This week we begin the nine days, an intensive time of mourning for the destruction of the Temple and the exile from Israel. Rabbi Solovetchik pointed out that this process of national mourning proceeds in the opposite direction to personal mourning. Personal mourning of the passing of a loved one begins with very strict mourning, shiva, then sheloshim, which is a bit less mournful, and finally, for a parent, a year which is even less mourningful. We proceed through the same stages for national mourning but in the opposite direction, first the three weeks which is like the year, then the nine days which is halachically similar to the sheloshim and finally Tisha B’av which is akin to shiva. The reason for this is obvious, personal morning begins with the shock of loss, whereas in national morning we must utilize a process to come to feel and appreciate the loss. We don’t feel it directly because we did not actually experience the destruction ourselves.
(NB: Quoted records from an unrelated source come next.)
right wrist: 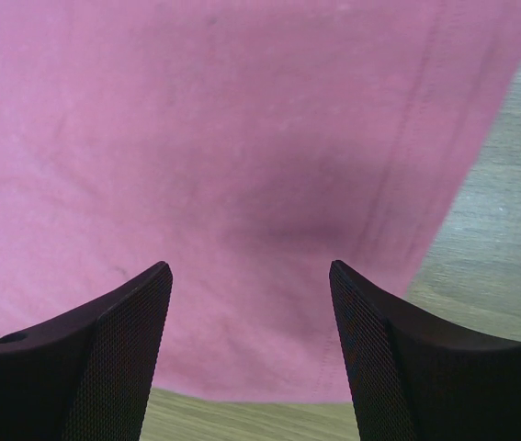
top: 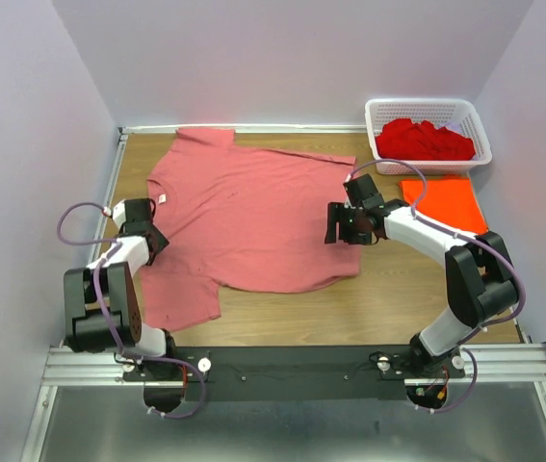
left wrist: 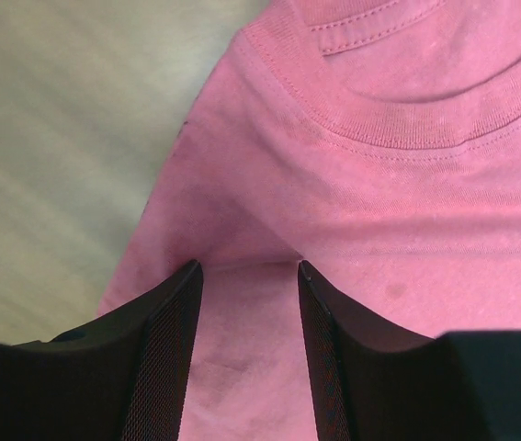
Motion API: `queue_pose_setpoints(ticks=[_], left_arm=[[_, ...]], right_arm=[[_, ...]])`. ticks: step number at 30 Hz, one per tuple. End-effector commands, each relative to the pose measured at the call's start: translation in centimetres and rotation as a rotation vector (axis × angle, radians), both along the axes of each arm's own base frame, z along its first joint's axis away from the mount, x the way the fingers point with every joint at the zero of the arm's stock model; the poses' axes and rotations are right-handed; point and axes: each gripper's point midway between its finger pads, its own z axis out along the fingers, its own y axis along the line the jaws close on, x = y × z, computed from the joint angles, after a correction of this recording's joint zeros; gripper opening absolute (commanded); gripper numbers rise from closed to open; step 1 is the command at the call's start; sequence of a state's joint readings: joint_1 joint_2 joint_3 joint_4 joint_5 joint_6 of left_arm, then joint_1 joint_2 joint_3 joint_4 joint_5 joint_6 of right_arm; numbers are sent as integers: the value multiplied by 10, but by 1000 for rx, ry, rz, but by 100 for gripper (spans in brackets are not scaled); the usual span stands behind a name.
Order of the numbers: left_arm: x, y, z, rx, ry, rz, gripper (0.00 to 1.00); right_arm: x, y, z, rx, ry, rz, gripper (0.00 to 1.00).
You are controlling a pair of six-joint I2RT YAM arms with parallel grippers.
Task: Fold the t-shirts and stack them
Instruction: Flatten the tshirt out
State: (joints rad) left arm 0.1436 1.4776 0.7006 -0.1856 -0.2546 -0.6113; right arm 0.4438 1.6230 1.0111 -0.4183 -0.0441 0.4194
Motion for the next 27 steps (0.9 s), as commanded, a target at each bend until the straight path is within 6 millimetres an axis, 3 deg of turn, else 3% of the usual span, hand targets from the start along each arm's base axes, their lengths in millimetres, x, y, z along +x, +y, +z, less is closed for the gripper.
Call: queue_pose_setpoints(ticks=[1, 3, 8, 12, 14, 15, 16, 17, 20, 22, 24, 27], left_arm=[[-48, 5, -15, -35, 84, 91, 54], [-50, 10, -8, -24, 65, 114, 54], [-37, 22, 31, 41, -33, 116, 58], [-20, 20, 66, 68, -131, 59, 64], [-11, 7, 83, 79, -180, -2, 67], [-6, -1, 90, 89, -194, -42, 67], [0, -10, 100, 94, -221, -73, 68], [6, -33, 105, 89, -237, -145, 68], [23, -74, 123, 81, -299, -271, 68], [34, -113, 129, 53, -326, -393, 68], [36, -149, 128, 25, -332, -497, 67], [37, -193, 120, -17, -323, -618, 66]], right_arm=[[4, -17, -3, -59, -1, -68, 77], [18, -16, 6, -56, -29, -83, 77], [67, -15, 26, -64, -110, -105, 77], [128, -6, 40, -39, -185, -132, 73], [153, -9, 42, -39, -217, -156, 71], [164, -11, 42, -46, -233, -166, 68], [183, -6, 55, -28, -273, -171, 67], [194, -9, 39, -36, -255, -181, 65], [228, -7, 30, -44, -282, -195, 57], [245, -9, 29, -56, -307, -207, 49], [262, -7, 17, -54, -313, -215, 39], [277, -8, 0, -53, -309, -236, 37]])
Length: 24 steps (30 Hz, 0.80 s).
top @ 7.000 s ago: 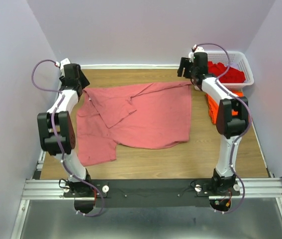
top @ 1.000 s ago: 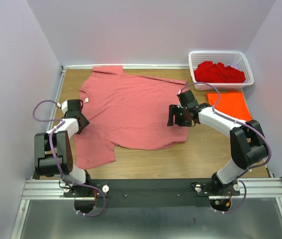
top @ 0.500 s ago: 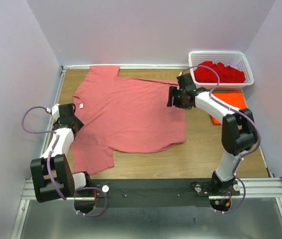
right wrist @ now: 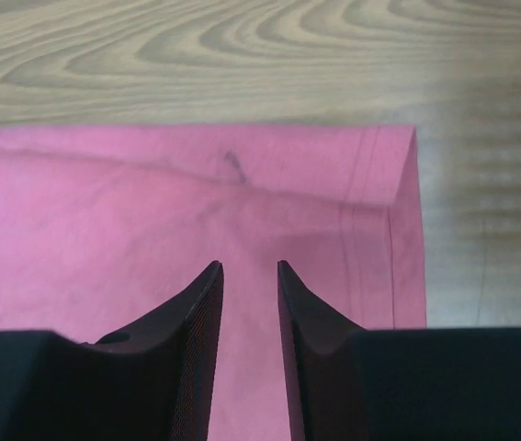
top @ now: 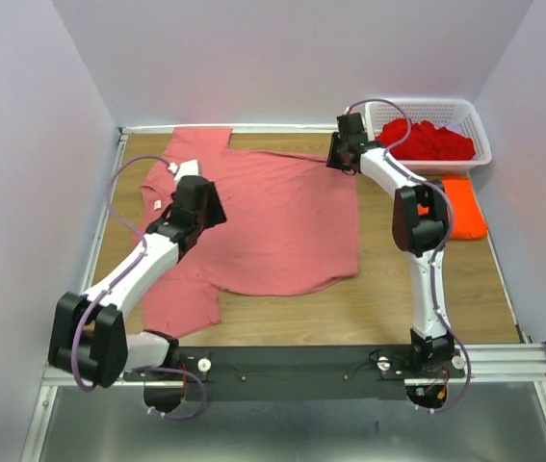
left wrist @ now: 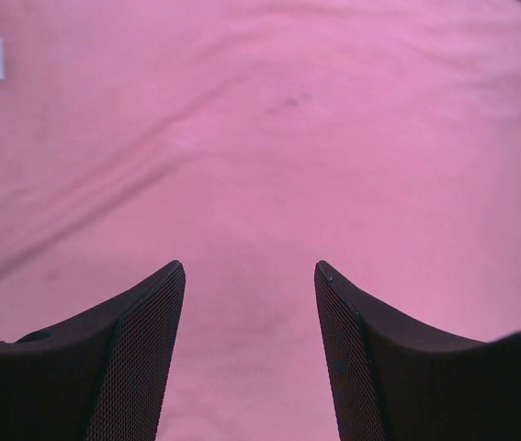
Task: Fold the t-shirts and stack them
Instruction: Flatten the tshirt out
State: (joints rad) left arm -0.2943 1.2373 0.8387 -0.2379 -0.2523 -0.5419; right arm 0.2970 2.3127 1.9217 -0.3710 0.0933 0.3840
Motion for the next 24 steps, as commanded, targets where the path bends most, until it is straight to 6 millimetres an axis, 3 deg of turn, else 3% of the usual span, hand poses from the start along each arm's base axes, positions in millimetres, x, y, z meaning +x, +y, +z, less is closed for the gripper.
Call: queue_pose_setpoints(ticks=[1, 3, 6, 17, 21, 24], left_arm=[[3, -52, -6, -23, 1, -164, 66], [-1, -75, -19, -30, 29, -228, 66], [-10, -90, -50, -31, 108, -276, 66], [-51, -95, -122, -22, 340, -350, 66], [-56, -96, -128, -21, 372, -363, 66], [-55, -94, -121, -18, 355, -351, 65]], right_arm=[[22, -5, -20, -26, -10, -39, 37], [28, -6, -30, -39, -10, -50, 35], [35, -9, -39, -46, -12, -61, 33], [62, -10, -47, -51, -62, -67, 33], [80, -14, -51, -62, -99, -66, 35], [99, -18, -41, -61, -158, -68, 41]])
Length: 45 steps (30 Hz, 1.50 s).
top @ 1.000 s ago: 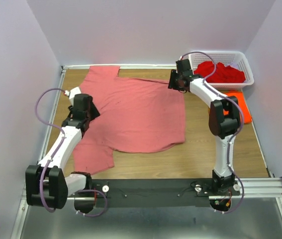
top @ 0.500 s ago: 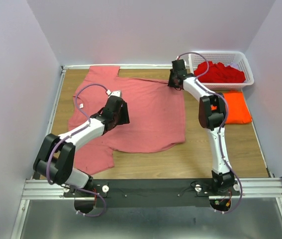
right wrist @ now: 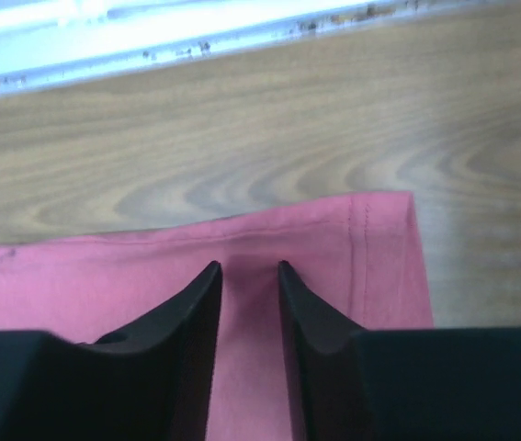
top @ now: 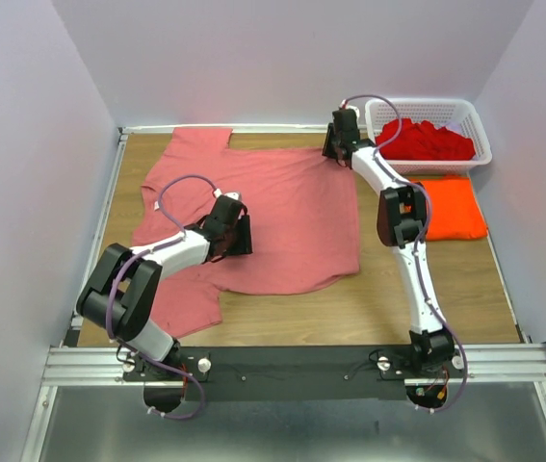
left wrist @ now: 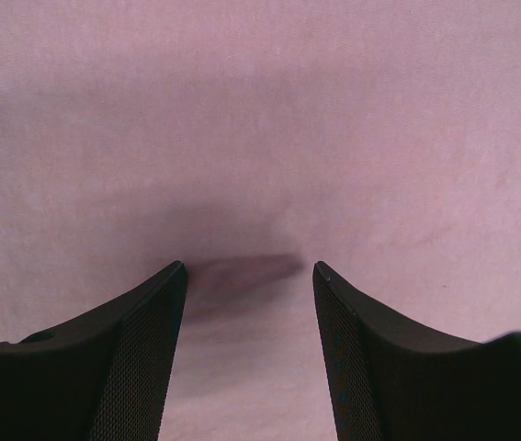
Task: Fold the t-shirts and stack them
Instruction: Flatten the tshirt out
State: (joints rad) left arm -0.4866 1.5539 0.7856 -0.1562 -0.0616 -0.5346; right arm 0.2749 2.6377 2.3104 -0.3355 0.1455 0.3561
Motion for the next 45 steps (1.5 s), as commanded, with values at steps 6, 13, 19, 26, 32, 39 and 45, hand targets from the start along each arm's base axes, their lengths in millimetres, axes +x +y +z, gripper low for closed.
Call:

One might look at the jewish people from the outside, see them sitting on the floor and crying over the loss of the Temple and think it was something that happened yesterday. That we mourn over a destruction which happened 2000 years ago is unusual and begs explanation.
The great Chasidic Rabbi, Rabbi Shalom Brezovsky in his explains that there are two kinds of mourning. There is mourning the loss of that which is gone, but there is also morning which is really about hoping that things can be different in the future. My friend and congregant Rabbi Dan Epstein compares this to Memorial Day versus Earth Day. Memorial Day commemorates those who are gone, who have given their lives for our country. On the other hand Earth Day is a day that should be mournful, a recognition that something is amiss with our environment, that something has been lost and damaged which we all need, and yet it is a day of celebration and joy. Why is this? If we are commemorating that the earth has lost some vital aspect of its health why all the joy, why is this not more like Memorial Day? The answer of course is that the goal is not just to mourn the loss of that which is gone but to resolve to bring it back. These are the two aspects of Tisha B’av -we mourn that which is gone but it is with an eye to the future- to bring it back. As the Talmud says, the first question one is asked after death is “mitzapeh l’geulah,” did you anticipate redemption. This is the Earth Day aspect of tisha b’av and it is not mournful but hopeful and indeed joyus.
Why is this the question we are asked on the day of judgement? Perhaps because it sums up who we are as a people. We are the people who always look toward redemption. We are the utopians, those who know there is always the possibility of something better. Our history shows this. The natural course of nations is assent, decent and dissolution. The natural progress of the the Jewush people is decent and accent, decent and assent, but never disappearance. In our history we have seen the most powerful; example of this, the Holocoust, our lowest point in all of history, and then the establishment of the State of Israel, our highest point since the exile began.
We are the people who bring the idea of hope, the idea that no matter how things are, the movement of the universe and of history is toward redemption. As Rabbi Yeshayahu Leibowitz (1903–1994) said: “…The redemption is the idea which guides and stimulates service of God through observance of the Torah and the commandments, an idea which makes the commandments an everlasting task and duty; the redemption is seen as a reality, but one which always transcends the existing and which one never reaches but must always strive to reach.”
We all are living now in an exile within exile. May this be a decent that brings about an accent and ultimately a time of redemption.